The loss of my mother taught me many things about life, one of which being the fact that in one second everything can change, and entire situations, families, and environments can be altered.

As I’ve gotten older this has become a constant theme in my daily life. I strive to always look at the bigger picture and live looking forward, using every second I have.

Moreover, it taught me that through hardships we must find courage, confront our own emotions, grow wiser through experience, and learn to cope with the situation so that we do not live the rest of our lives dwelling within a shadow of loss. These lessons have made me strong and have given much a different perspective of the concept of life, along with its purpose.

As a 16 year old, I am making it my mission to do as much as I can to build others up, advocate for maternal safety, promote equality globally, and to work to make the entire international community a safer place, both physically and emotionally for all. Every conversation that spreads awareness, every little bit of love you give to others, every thing you pour into current issues makes a difference, regardless of what the issue is. As cliché as it sounds, finding something to fight for, finding a purpose, being able to help someone that otherwise cannot help themselves — that is kindness, that is love, that is compassion, that is what humanity should be.

Growing up without my biological mother was not easy, but it did teach me something.
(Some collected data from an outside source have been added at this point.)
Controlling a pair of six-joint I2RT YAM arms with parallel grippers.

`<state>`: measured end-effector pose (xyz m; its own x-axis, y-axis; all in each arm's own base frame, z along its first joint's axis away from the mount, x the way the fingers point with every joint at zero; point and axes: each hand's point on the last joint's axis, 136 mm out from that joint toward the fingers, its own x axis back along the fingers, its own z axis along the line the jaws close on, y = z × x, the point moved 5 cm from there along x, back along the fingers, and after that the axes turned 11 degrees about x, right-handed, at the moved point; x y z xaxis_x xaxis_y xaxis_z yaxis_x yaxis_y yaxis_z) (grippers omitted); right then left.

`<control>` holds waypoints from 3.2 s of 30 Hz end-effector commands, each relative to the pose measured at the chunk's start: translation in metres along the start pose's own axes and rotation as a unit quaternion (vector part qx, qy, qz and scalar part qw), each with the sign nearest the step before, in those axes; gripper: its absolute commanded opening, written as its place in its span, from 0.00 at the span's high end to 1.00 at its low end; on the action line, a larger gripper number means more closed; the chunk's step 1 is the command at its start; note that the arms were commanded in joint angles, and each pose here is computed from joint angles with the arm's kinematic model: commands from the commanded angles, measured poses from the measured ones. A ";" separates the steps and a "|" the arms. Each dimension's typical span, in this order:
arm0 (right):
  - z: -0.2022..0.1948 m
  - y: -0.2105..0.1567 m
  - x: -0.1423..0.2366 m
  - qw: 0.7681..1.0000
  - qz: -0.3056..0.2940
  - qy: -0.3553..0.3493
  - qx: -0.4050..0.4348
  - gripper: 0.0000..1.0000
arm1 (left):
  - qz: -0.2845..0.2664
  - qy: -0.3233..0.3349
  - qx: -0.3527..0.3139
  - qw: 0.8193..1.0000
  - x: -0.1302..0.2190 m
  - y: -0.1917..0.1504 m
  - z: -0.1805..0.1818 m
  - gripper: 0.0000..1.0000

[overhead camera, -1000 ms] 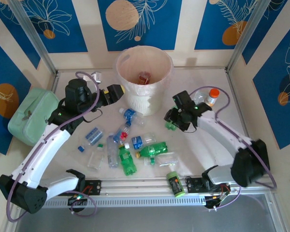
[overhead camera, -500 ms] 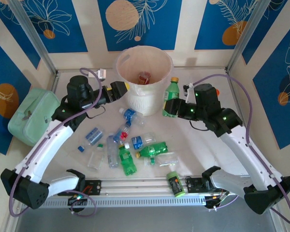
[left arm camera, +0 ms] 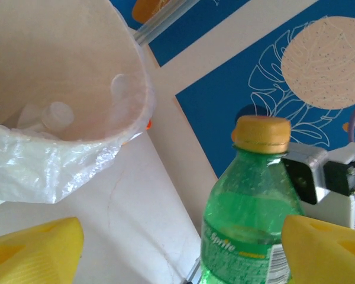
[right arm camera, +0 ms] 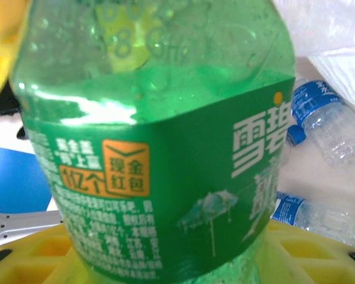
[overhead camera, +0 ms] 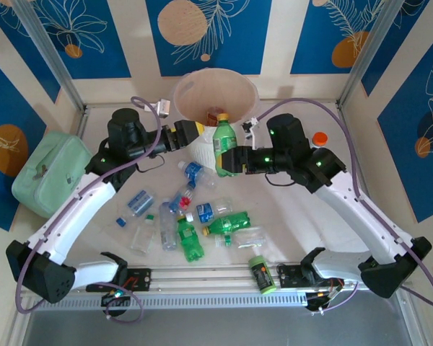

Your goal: Put the plastic bottles in the bin

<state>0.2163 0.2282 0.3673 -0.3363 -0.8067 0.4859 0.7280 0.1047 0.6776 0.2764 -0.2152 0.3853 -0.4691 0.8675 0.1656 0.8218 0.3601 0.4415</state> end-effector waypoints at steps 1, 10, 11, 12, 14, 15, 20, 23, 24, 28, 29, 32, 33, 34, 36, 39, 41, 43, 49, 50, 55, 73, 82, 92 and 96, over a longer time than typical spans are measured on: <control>0.006 0.025 0.008 0.999 -0.032 0.001 0.018 0.46 | -0.037 0.025 -0.032 0.998 0.012 0.007 -0.009 0.14; -0.018 0.086 -0.008 0.996 -0.079 -0.041 0.005 0.46 | -0.098 0.145 -0.033 0.984 0.040 0.009 0.018 0.13; -0.022 0.093 -0.011 0.996 -0.082 -0.043 0.001 0.46 | -0.099 0.153 -0.031 0.983 0.042 0.008 0.021 0.13; -0.026 0.098 -0.014 0.996 -0.083 -0.046 0.000 0.46 | -0.101 0.160 -0.028 0.981 0.043 0.007 0.023 0.13; -0.032 0.110 -0.018 0.995 -0.087 -0.053 -0.001 0.46 | -0.106 0.183 -0.019 0.977 0.048 0.005 0.032 0.13; -0.035 0.115 -0.021 0.995 -0.087 -0.056 -0.003 0.45 | -0.110 0.196 -0.015 0.974 0.050 0.004 0.036 0.13; -0.053 0.132 -0.033 0.993 -0.087 -0.077 -0.017 0.45 | -0.113 0.248 0.010 0.962 0.059 -0.005 0.061 0.14; -0.064 0.139 -0.041 0.992 -0.083 -0.091 -0.028 0.45 | -0.106 0.258 0.015 0.960 0.061 -0.010 0.067 0.15; -0.067 0.141 -0.043 0.992 -0.082 -0.094 -0.030 0.44 | -0.103 0.260 0.016 0.960 0.061 -0.012 0.069 0.15; -0.083 0.148 -0.053 0.991 -0.075 -0.105 -0.045 0.37 | -0.093 0.274 0.021 0.957 0.065 -0.021 0.079 0.16; -0.087 0.149 -0.056 0.990 -0.073 -0.108 -0.049 0.34 | -0.090 0.278 0.022 0.956 0.066 -0.024 0.081 0.16; -0.093 0.151 -0.061 0.990 -0.067 -0.115 -0.055 0.23 | -0.078 0.293 0.025 0.953 0.069 -0.032 0.091 0.16; -0.093 0.153 -0.061 0.990 -0.068 -0.114 -0.054 0.21 | -0.075 0.297 0.026 0.951 0.070 -0.034 0.093 0.16; -0.093 0.154 -0.061 0.990 -0.070 -0.115 -0.053 0.19 | -0.072 0.302 0.028 0.950 0.070 -0.036 0.096 0.15; -0.090 0.157 -0.058 0.990 -0.073 -0.114 -0.050 0.18 | -0.066 0.303 0.029 0.950 0.071 -0.040 0.099 0.15; -0.082 0.161 -0.051 0.990 -0.080 -0.110 -0.042 0.17 | -0.063 0.307 0.032 0.949 0.073 -0.044 0.102 0.15; -0.076 0.162 -0.044 0.990 -0.085 -0.108 -0.037 0.17 | -0.062 0.309 0.033 0.949 0.074 -0.045 0.102 0.15; -0.066 0.160 -0.037 0.990 -0.090 -0.103 -0.028 0.17 | -0.064 0.310 0.036 0.948 0.076 -0.047 0.103 0.15; -0.029 0.133 -0.016 0.992 -0.092 -0.089 0.008 0.17 | -0.070 0.328 0.046 0.941 0.084 -0.053 0.111 0.16; -0.023 0.125 -0.013 0.992 -0.090 -0.086 0.013 0.17 | -0.074 0.333 0.049 0.939 0.087 -0.055 0.113 0.16; 0.002 0.068 -0.001 0.992 -0.074 -0.087 0.045 0.17 | -0.093 0.366 0.073 0.923 0.098 -0.063 0.129 0.17; -0.018 -0.058 -0.006 0.990 0.023 -0.140 -0.026 0.17 | -0.156 0.499 0.241 0.818 0.145 -0.069 0.204 0.06; -0.034 -0.074 -0.027 0.984 0.052 -0.160 -0.050 0.17 | -0.135 0.508 0.252 0.812 0.138 -0.074 0.217 0.10; -0.047 -0.082 -0.034 0.979 0.066 -0.181 -0.066 0.18 | -0.067 0.538 0.242 0.805 0.140 -0.107 0.219 0.17; -0.051 -0.080 -0.035 0.979 0.063 -0.182 -0.071 0.18 | -0.057 0.544 0.218 0.808 0.144 -0.119 0.212 0.15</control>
<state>0.1960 0.2197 0.2717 -0.4023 -0.5372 0.7414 0.8405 0.1044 0.5317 0.1957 -0.0628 0.1723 -0.3953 0.1146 0.9114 0.6489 0.7371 0.1888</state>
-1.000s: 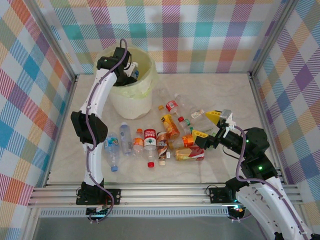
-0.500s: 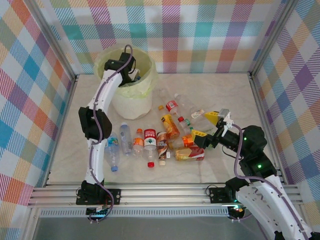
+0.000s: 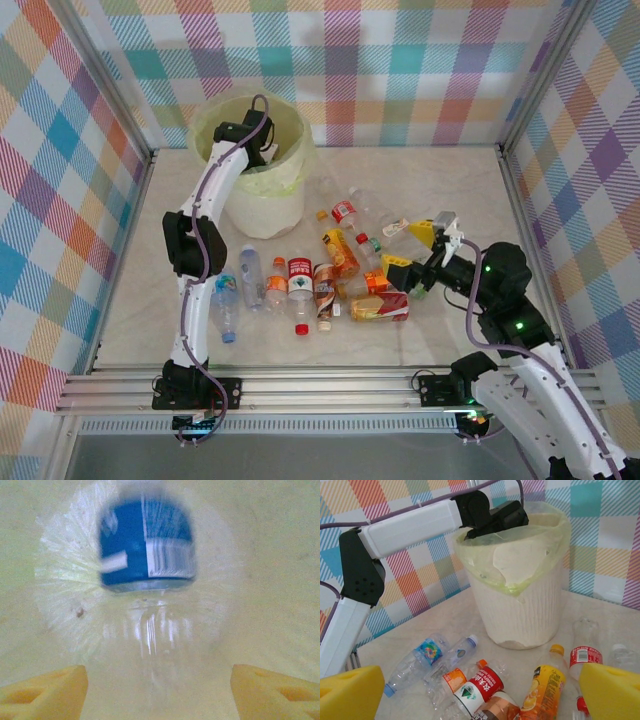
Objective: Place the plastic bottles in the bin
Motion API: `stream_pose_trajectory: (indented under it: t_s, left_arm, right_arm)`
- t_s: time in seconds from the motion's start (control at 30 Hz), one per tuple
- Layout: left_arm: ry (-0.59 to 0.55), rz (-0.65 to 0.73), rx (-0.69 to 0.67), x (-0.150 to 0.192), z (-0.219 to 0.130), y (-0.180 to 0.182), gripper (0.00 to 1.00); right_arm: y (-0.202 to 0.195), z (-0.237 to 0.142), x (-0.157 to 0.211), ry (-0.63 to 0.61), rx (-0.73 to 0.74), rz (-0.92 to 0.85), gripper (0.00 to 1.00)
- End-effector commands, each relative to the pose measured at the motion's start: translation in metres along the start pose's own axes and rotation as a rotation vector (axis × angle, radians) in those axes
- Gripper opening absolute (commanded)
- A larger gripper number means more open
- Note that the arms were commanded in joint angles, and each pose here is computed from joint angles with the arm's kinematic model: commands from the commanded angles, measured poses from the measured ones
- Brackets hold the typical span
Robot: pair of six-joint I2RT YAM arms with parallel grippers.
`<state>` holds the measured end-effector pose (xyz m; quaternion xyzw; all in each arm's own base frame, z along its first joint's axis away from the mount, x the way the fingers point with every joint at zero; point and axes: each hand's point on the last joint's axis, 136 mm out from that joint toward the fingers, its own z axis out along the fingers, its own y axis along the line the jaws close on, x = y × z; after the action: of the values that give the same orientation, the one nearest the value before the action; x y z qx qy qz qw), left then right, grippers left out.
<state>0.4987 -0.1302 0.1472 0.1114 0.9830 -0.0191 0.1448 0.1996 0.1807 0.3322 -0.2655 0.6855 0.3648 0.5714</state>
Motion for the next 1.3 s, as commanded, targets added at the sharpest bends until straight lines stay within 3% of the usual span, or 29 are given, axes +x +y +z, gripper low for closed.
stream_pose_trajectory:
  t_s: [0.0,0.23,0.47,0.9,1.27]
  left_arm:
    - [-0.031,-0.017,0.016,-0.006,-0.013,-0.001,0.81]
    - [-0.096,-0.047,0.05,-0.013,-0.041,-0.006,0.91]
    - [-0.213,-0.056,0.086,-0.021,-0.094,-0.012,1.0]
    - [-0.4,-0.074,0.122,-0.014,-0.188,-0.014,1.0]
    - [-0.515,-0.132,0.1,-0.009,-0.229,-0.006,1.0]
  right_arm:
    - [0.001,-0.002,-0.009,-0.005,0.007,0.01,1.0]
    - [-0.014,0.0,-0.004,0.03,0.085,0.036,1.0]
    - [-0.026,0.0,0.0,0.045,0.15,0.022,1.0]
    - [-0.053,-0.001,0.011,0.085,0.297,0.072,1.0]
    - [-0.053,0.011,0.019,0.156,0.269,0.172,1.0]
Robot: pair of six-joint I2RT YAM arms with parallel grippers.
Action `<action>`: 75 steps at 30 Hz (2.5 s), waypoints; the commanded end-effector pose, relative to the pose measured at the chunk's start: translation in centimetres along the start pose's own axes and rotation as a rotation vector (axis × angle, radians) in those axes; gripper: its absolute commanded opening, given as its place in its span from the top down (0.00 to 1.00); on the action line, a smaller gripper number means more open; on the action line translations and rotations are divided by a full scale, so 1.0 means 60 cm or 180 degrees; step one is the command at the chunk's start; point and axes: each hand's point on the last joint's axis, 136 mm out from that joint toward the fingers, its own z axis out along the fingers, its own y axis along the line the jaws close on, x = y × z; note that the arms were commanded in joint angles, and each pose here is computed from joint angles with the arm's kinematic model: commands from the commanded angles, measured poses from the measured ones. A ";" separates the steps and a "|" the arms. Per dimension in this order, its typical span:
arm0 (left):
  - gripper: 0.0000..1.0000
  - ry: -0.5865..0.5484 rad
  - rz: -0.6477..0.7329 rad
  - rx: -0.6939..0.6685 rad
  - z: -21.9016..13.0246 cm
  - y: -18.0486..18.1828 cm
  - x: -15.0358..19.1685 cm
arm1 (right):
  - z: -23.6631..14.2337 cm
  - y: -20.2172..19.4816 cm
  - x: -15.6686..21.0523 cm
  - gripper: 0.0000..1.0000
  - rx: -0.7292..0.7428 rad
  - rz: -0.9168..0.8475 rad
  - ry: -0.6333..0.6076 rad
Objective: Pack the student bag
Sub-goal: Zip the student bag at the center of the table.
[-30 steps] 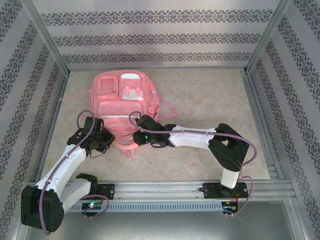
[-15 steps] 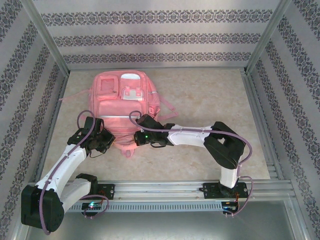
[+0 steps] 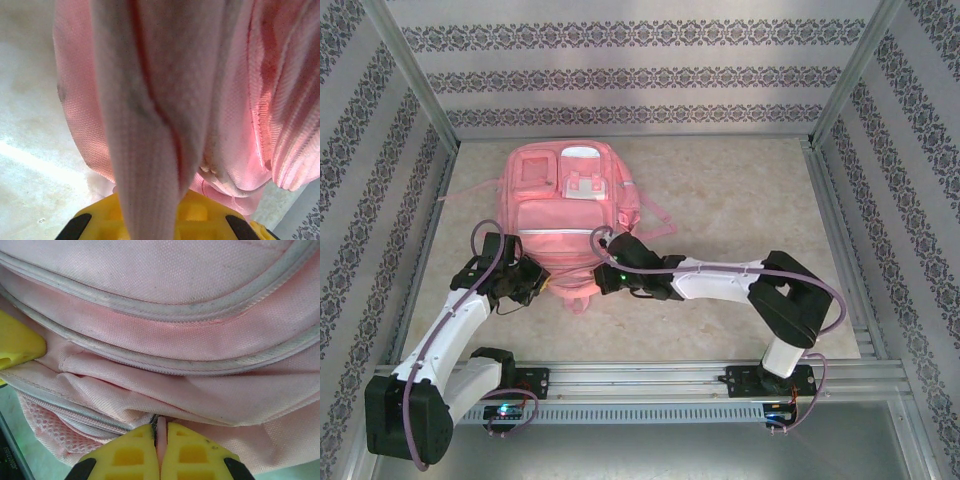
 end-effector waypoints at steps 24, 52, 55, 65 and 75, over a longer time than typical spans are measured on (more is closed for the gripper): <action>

I cannot change what has happened to me, but I can take the negative things that have happened in the past 16 years, and I can consciously choose to use them to make a positive impact and find a purpose. If using my story and what I have learned from my experience to spread awareness can help one person, it has helped somebody and I have served a purpose. That is what is now important to me.

I encourage all young women like myself, and all young men, to use their experiences to grow, use their hardships to learn, and to use their lives for good.

At the end of your life will you be proud of what you did and who you impacted? That is what we should all be asking ourselves. So lets all step out, find our purpose, and fulfill it.

Claire Bower is a 16 year old sophomore from Naples, Florida who is greatly involved in performing arts, musical theatre, and her high school Model United Nations team. She has always had a love for writing and global affairs, and is interested in exploring journalism and public relations as potential careers, while also continuing her involvement in performing arts after high school.